Documentary, rated PG-13, 95 minutes, on Violet Crown’s virtual cinema, 3.5 chiles
“Are we going to get far away from Paradise?” a nervous child asks his father as they slowly make their way by car out of the fire-ravaged California town. “Yes,” his father answers. “We are.” You never see the driver or his family, only the apocalyptic view from the car window. “That’s Laura’s house,” says the child as they pass a blazing structure that no longer resembles a home. When they finally reach clear skies, the family breaks down in tears.
But not everyone survived the 2018 Camp Fire, which was the most destructive wildfire in California history. As scenes of the horrifying aftermath play out in director Ron Howard’s new documentary, one reporter can be heard off-screen saying the fire spread from 200 acres to 18,000 in a matter of hours. Another states that at least five people died in their cars while attempting to flee. When it was over, the death toll would climb to 85. And the town of Paradise, with a population of over 26,000, was reduced to rubble and ash.
The Camp Fire was a “perfect storm,” says a firefighter interviewed for the film. It broke out eight miles from Paradise, in a region beset by five years of drought, and increased rapidly, driven by high winds.
“As hard as it is to say, I don’t see the town coming back,” says one resident at a makeshift camp for the survivors.
But it is coming back, and that’s the subject of Howard’s emotionally charged and moving film. In his narrative features (Backdraft, Apollo 13, A Beautiful Mind), Howard knew how to pull the audience’s heartstrings. But here, early scenes of the fire and the desperate attempts to escape it, which are terrifying, the later testimonies of the survivors and their post-traumatic stress, are enough.
When residents were allowed back into the town after a month, most of them knew there would be nothing left of their former lives in Paradise. Their homes, businesses, and schools were all gone. They picked through the wreckage for what little could be salvaged.
Soon, campers were brought in as temporary residences. A makeshift high school was established 18 miles away. While some people left for good, others returned, intent on rebuilding. With a history stretching back to the days of the Gold Rush, Paradise is a town with civic pride.
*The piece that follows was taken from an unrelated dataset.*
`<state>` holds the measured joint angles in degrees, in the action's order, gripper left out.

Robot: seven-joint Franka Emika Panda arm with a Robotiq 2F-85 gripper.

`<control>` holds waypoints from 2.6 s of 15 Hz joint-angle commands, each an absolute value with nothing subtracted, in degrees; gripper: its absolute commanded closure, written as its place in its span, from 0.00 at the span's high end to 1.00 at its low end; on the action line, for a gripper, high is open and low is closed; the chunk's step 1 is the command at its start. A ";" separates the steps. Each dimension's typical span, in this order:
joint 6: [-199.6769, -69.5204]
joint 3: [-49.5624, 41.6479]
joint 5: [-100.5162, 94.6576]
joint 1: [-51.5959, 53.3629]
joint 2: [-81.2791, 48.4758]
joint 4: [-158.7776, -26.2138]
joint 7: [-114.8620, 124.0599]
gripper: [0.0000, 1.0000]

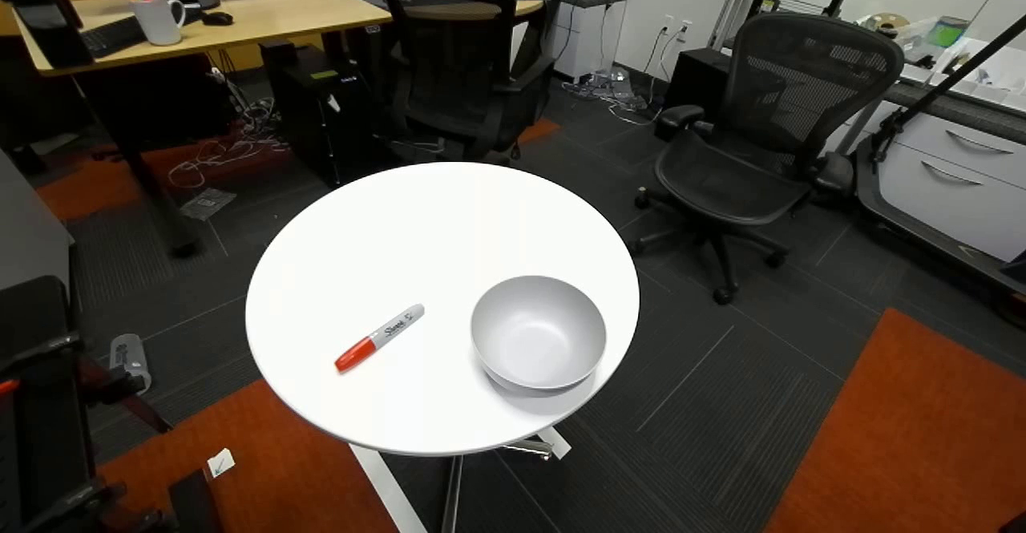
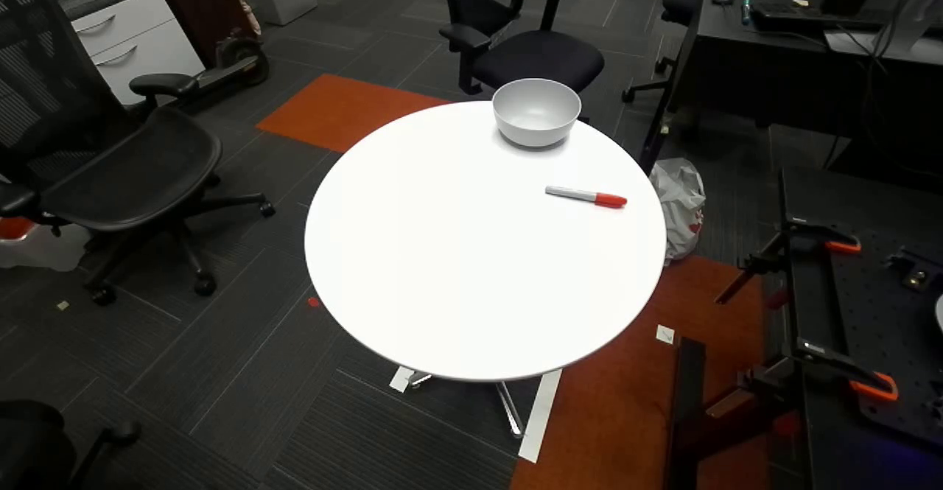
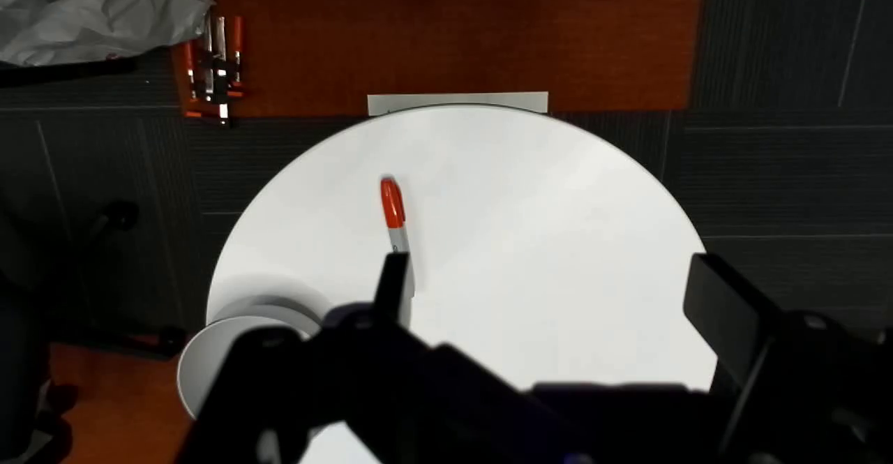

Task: Put the marker in the bowl

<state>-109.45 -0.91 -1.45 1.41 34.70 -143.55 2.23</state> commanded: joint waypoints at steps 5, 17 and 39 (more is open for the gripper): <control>-110.09 -1.08 -1.90 0.16 31.80 -142.10 1.11 1.00; -122.59 -3.96 -7.99 -2.56 14.94 -142.37 -5.03 1.00; -156.93 -3.36 3.78 -6.29 -11.78 -141.77 -18.23 1.00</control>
Befitting its name, it’s picturesque, surrounded by the beauty of the northern California forests. People live there because they want to.
This is a film about what it takes to persevere in the face of tragedy. In Rebuilding Paradise, we witness a community coming together to start again, closer than ever before because of their shared experiences. But, while Howard decidedly makes the second half into a story of triumph, the truth is more complex. The townsfolk will live with the permanent scars of the fire, whether they’re psychological or physical. Not much time is devoted to those residents who refused to return. Still, less than two years after the fire, Paradise is like a phoenix rising from the ashes. It has a long way to go, but the commitment to rebuilding is there. And the progress made, thus far, offers glimmers of hope.